WORK TO COMPLETE: Which lines of the records below contain the word "segmentation"? Report each of them in full.

Data entries
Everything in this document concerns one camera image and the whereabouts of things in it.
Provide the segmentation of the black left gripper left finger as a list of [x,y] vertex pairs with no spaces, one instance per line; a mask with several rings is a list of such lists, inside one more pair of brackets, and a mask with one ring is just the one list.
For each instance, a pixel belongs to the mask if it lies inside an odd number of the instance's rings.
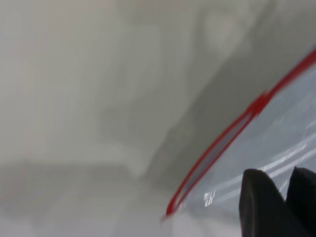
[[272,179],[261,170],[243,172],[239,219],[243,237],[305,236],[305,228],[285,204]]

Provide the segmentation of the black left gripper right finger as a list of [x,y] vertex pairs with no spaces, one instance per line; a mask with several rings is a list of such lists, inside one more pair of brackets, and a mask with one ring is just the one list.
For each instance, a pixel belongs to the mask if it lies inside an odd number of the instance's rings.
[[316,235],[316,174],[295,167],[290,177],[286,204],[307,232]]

SOLUTION:
Provide the segmentation of the black left gripper left finger as a list of [x,y] vertex pairs with no spaces, one instance per line; a mask with several rings is a list of such lists, inside one more pair of brackets, and a mask with one ring is just the one list.
Provide the segmentation of the black left gripper right finger as a list of [x,y] vertex pairs with no spaces, one instance per line; a mask with several rings is a list of such lists, inside one more pair of brackets, and a mask with one ring is just the one list.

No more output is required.